EXTRACTED ENTRIES:
--------------------------------------------------
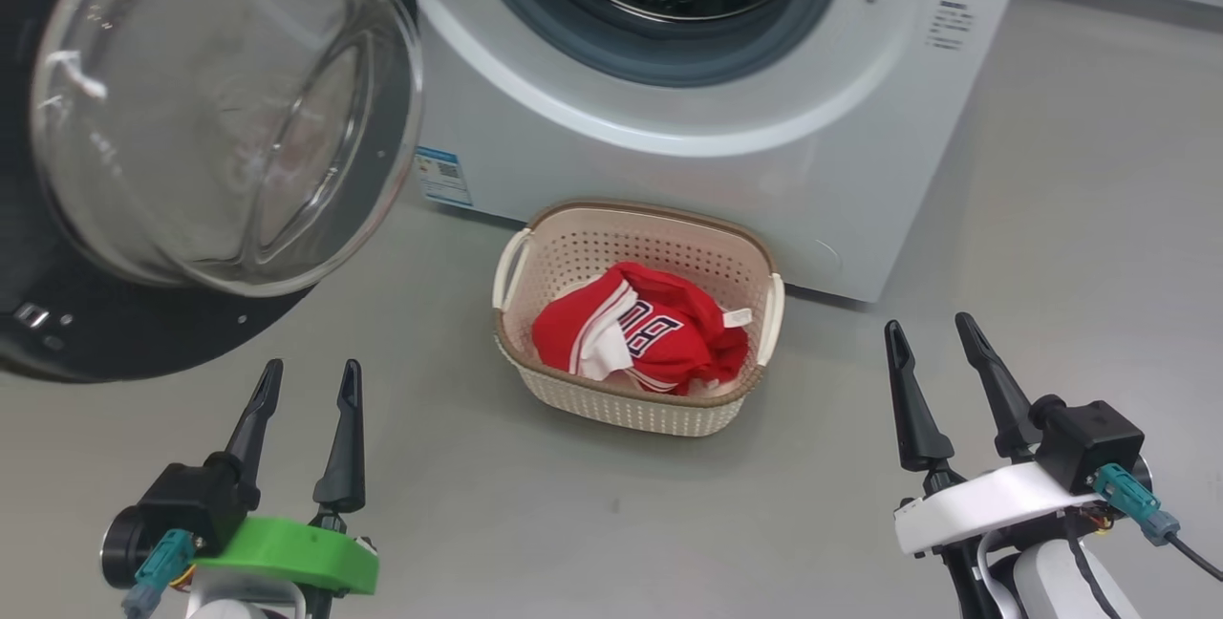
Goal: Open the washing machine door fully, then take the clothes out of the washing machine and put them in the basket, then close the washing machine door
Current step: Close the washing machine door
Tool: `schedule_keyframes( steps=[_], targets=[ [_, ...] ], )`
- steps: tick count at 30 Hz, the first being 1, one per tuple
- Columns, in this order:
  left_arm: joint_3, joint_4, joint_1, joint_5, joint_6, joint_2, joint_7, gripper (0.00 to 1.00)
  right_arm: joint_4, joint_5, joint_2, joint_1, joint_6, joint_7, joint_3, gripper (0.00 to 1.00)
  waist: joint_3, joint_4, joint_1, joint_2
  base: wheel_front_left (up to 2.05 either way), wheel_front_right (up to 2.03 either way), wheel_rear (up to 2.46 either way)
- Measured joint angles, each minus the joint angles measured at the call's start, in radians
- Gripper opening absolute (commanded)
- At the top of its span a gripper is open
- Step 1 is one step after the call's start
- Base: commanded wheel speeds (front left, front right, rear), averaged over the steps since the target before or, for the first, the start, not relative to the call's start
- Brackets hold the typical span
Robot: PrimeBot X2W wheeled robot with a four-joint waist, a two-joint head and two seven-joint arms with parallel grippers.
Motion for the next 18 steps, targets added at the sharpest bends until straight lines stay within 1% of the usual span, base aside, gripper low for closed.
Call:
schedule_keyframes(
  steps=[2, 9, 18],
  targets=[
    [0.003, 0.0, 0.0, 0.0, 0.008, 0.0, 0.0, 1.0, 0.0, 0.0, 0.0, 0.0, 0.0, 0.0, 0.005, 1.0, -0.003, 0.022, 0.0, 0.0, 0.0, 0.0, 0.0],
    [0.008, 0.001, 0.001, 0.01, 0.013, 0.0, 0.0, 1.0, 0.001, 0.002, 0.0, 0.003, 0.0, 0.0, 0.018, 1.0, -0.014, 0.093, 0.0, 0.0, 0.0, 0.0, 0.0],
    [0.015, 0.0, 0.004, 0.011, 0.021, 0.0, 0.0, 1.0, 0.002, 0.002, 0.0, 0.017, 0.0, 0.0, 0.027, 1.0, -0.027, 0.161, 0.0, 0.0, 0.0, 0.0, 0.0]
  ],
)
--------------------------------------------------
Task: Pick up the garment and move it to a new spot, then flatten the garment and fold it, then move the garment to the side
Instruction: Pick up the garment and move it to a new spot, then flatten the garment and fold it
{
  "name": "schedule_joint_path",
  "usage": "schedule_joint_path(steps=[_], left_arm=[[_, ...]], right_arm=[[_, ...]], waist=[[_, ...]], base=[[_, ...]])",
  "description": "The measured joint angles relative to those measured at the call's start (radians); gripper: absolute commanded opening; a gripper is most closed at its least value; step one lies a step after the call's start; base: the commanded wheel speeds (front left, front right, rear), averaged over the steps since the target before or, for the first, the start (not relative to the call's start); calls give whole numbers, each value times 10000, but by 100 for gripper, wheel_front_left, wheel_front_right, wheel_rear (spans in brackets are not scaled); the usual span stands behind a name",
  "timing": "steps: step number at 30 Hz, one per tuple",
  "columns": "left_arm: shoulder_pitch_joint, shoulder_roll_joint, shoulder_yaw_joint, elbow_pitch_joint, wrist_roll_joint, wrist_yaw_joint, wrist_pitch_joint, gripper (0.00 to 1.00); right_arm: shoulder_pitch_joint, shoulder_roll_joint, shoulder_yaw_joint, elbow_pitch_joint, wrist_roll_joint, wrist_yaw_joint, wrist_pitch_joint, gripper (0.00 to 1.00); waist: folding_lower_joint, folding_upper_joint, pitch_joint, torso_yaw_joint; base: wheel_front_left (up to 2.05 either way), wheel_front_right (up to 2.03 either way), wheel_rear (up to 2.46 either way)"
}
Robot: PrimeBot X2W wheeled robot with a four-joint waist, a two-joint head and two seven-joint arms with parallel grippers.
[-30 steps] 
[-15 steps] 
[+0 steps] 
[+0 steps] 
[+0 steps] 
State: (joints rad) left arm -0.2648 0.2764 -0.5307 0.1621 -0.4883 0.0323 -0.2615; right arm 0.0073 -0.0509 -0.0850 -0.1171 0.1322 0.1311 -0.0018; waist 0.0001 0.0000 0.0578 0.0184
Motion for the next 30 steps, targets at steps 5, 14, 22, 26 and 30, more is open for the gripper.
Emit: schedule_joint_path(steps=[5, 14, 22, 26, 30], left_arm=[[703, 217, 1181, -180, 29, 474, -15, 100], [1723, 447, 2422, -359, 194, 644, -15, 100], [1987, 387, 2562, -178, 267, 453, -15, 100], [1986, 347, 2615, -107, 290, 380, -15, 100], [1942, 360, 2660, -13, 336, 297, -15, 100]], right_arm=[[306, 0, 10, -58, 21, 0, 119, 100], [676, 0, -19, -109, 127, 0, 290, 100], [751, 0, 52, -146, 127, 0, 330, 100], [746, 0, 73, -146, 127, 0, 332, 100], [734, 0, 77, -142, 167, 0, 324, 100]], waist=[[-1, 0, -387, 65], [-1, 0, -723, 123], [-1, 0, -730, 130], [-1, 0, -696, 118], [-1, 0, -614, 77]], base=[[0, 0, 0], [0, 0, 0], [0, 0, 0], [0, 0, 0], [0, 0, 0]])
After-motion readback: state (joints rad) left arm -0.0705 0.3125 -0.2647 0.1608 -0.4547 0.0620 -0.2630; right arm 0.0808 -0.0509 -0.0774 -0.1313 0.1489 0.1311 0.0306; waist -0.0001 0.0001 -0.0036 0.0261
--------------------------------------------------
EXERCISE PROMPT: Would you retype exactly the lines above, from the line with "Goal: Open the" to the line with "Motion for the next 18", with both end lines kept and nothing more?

EXERCISE SOLUTION:
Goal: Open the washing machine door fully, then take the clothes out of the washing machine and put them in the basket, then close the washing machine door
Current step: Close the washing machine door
Tool: `schedule_keyframes( steps=[_], targets=[ [_, ...] ], )`
- steps: tick count at 30 Hz, the first being 1, one per tuple
- Columns, in this order:
  left_arm: joint_3, joint_4, joint_1, joint_5, joint_6, joint_2, joint_7, gripper (0.00 to 1.00)
  right_arm: joint_4, joint_5, joint_2, joint_1, joint_6, joint_7, joint_3, gripper (0.00 to 1.00)
  waist: joint_3, joint_4, joint_1, joint_2
  base: wheel_front_left (up to 2.05 either way), wheel_front_right (up to 2.03 either way), wheel_rear (up to 2.46 either way)
- Measured joint angles, each minus the joint angles measured at the call's start, in radians
- Gripper opening absolute (commanded)
- At the top of its span a gripper is open
- Step 1 is one step after the call's start
- Base: commanded wheel speeds (front left, front right, rear), averaged over the steps since the target before or, for the first, the start, not relative to the call's start
- Brackets hold the typical span
Robot: PrimeBot X2W wheeled robot with a four-joint waist, a two-joint head and two seven-joint arms with parallel grippers.
Motion for the next 18 steps, targets added at the sharpest bends until straight lines stay within 1% of the usual span, base aside, gripper low for closed.

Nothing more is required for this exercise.